There are two "numbering systems" you could have for these a(t), b(t), ... values (we could rewrite these as a(p,t) and then let p be an enumeration of a,b,c,...) and this would appear to describe the process of a compression of a dimension.

I was going to metion this as well. I think I left it out for simplistic reasons. Basical because you could devide this relational as well. I was headed in that direction and though there must be a better way of discribeing the matrix. but I think thats just it... You have to discribe it as

a(p,t)
b(p,t)
c(p,t)

In that abc are segments of a spacial level. You could then discribe them as..

x(p,t)
y(p,t)
z(p,t)

As they come in sequance and an upper and lower boundry could be denoted as -1 to t at any given point. normal echanges in the matrix would be done with all three but any value can be zero and discribed as a gravimetric or temporal wave. If in consideration to 'c' the speed of light it would have to be denoted across all three as a singular value, that is the matrix would have to be calculated first and [xyz (+,-,/,*) c].. I have mentioned before that 'c' maybe denoted across any one but must be devided first and considared the max for 'c' as the lower end could also be zero depending on the varitalbes in any calculation.
So you could do it like this...

x(p,t)(c/3)
y(p,t)(c/3)
z(p,t)(c/3)

Only if every thing in that frame of referance were equal on the p plain. If any x, y or z's p is off the calculation would be incorrect.( in addition) It could be calculated you would just have to add to the c for the p plain, that is if it was off.. let say

x(p*(c/3),t)(c/3)
y(p*(c/3),t)(c/3)
z(p*(c/3),t)(c/3)

[SteveA]

what I'm thinking is that in addition to a binary tree of replication there must be a trinary tree also. These two would be sufficient to recreate the infinite order sieve of Diophantus for the entire universe of ordinary matter. Nonetheless, an opposing directional sieve of Diophantus would completely recreate the entire anti-universe. These two universes are not allowed to come in contact since their interaction would become pure energy. In a state of solely pure energy, time cannot exist.
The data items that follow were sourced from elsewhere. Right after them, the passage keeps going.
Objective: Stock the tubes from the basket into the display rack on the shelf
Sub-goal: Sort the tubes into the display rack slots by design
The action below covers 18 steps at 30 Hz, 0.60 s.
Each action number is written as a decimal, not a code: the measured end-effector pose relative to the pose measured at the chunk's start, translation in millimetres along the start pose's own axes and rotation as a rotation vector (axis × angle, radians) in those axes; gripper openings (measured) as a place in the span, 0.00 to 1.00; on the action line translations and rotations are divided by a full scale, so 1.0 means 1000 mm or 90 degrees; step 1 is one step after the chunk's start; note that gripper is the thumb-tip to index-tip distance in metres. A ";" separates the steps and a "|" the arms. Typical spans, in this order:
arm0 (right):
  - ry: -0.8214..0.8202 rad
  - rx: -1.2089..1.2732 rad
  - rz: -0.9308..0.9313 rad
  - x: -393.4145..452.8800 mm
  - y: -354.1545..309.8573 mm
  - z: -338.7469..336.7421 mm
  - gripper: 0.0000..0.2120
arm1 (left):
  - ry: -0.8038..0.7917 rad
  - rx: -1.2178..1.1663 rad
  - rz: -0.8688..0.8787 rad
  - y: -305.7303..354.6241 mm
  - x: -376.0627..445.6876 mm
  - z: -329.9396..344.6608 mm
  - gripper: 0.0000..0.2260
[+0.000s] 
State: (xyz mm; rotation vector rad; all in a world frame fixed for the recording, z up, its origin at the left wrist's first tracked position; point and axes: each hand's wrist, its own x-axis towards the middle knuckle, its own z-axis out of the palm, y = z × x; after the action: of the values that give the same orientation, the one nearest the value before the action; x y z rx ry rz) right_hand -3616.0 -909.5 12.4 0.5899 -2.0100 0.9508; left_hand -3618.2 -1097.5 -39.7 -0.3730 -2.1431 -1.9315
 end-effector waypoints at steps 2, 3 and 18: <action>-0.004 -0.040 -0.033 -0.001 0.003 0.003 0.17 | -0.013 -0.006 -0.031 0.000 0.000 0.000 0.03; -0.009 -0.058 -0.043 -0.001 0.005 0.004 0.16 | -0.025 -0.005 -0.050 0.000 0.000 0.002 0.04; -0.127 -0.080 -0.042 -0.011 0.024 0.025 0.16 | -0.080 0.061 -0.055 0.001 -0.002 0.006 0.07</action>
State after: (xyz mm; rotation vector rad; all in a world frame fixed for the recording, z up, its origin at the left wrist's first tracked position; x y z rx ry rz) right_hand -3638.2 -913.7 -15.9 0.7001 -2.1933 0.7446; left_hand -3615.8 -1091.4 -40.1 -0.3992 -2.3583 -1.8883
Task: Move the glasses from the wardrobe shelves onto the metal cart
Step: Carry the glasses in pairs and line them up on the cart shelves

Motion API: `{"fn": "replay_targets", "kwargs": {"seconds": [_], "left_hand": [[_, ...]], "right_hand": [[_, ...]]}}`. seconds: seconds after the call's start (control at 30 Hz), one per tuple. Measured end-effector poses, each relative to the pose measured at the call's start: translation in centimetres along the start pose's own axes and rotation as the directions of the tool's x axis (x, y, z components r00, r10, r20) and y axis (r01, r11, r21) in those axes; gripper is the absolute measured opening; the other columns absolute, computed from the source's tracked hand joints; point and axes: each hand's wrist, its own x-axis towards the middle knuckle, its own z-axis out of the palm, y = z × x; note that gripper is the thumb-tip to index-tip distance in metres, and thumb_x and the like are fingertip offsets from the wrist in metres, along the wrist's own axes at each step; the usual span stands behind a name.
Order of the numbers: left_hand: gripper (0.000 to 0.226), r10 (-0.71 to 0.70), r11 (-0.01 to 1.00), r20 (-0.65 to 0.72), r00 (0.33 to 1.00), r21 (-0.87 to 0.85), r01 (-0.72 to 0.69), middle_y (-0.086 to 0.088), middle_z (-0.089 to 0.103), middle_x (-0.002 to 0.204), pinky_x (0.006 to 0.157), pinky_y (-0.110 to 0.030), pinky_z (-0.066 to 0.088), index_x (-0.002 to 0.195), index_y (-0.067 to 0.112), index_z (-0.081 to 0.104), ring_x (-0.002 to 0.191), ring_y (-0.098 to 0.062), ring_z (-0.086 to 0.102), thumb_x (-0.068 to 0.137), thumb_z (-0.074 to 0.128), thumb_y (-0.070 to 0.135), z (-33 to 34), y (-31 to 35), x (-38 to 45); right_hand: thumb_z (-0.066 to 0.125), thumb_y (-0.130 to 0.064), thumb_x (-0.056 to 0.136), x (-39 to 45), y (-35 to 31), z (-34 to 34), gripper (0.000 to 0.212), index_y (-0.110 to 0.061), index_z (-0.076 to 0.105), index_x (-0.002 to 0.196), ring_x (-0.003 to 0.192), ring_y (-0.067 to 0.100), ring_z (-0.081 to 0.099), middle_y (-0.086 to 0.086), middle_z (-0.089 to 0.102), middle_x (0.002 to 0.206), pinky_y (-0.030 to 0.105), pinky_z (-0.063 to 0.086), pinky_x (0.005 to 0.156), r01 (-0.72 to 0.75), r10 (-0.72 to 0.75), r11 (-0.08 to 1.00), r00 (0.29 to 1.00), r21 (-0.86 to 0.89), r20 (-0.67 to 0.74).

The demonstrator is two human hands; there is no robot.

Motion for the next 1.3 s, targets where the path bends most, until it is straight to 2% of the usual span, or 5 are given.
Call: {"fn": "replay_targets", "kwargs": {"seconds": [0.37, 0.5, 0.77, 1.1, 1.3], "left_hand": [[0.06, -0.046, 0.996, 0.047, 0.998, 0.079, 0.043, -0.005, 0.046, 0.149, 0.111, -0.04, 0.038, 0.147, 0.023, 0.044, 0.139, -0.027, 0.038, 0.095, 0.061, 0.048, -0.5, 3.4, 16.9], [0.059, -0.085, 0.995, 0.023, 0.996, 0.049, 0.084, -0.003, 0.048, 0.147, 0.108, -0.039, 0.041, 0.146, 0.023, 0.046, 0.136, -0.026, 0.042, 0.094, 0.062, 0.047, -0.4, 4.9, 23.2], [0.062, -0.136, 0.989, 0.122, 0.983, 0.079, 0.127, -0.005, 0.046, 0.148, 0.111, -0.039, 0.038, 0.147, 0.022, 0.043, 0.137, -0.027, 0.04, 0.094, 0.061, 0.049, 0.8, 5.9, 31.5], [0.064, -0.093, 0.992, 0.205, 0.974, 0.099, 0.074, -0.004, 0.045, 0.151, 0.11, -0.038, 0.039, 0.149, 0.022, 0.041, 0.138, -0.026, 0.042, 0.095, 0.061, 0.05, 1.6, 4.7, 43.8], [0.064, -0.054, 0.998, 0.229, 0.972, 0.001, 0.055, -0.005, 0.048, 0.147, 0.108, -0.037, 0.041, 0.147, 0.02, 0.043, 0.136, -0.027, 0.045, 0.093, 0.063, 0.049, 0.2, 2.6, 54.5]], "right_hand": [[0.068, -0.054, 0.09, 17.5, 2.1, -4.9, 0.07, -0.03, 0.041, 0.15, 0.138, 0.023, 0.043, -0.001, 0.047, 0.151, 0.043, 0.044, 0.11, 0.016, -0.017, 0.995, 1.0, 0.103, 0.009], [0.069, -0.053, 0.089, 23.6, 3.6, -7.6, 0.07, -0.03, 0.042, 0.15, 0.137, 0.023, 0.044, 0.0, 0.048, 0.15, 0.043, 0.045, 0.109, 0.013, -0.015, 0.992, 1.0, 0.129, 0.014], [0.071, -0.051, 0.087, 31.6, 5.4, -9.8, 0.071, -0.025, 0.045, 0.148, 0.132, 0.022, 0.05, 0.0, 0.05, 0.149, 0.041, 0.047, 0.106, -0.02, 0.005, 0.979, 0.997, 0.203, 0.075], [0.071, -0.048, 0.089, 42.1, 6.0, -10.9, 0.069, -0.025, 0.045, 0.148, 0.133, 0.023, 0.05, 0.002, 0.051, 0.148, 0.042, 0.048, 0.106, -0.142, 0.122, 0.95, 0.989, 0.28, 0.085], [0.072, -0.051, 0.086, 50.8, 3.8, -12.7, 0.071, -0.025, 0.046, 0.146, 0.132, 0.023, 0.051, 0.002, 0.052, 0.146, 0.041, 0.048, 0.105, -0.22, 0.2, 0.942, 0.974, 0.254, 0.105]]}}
Yes, that's similar to my comment regarding a factorially growing space, though there's another way of generating different prime ratios and some correlations with Pascal's Trangle (always a fun one).

For example, if we have the first two binary splits construct 4 elements as two left/right pairs, if the center elements were equal in quantity, they could be compressed (via. the sorting mechanism) into a single representation and this would give us a space with 3 elements, instead of 4 (one of these would be a superposition of 2 objects of indentical quantity in the uncompressed/unsorted representation).

For example, if at every binary split we recursively incremented the elements laying on the right hand side by 1, this would lead to a growth like this:

0
0,1
{0,1},{1,2}
{{0,1},{1,2}},{{1,2},{2,3}}
{{{0,1},{1,2}},{{1,2},{2,3}},{{1,2},{2,3}},{{2,3}, {3,4}}}
...

If we listed the "densities" (# of occurances) of these for each quantity at different layers, it grows according to Pascal's Triangle:

Code:

012345
-------
1
11
121
1331
14641
...

And so there is a mechanism to indirectly generate other primes. (Here are also a few links showing correlations between Pascal's Triangle and atomic structure http://www.mi.sanu.ac.rs/vismath/weise1/index.html, http://www.atomgeometry.com/default.html and http://milan.milanovic.org/math/engl...om/proton.html)

An interesting consideration regarding symmetry though - imagine that there existed two classes A and B of objects of equal distribution in the environment and we had no direct manner to communicate, except in terms of quantities. If we tried to describe either A or B in terms of their quantities, the other person could assume we were referring to either one and there could be an inversion in perception.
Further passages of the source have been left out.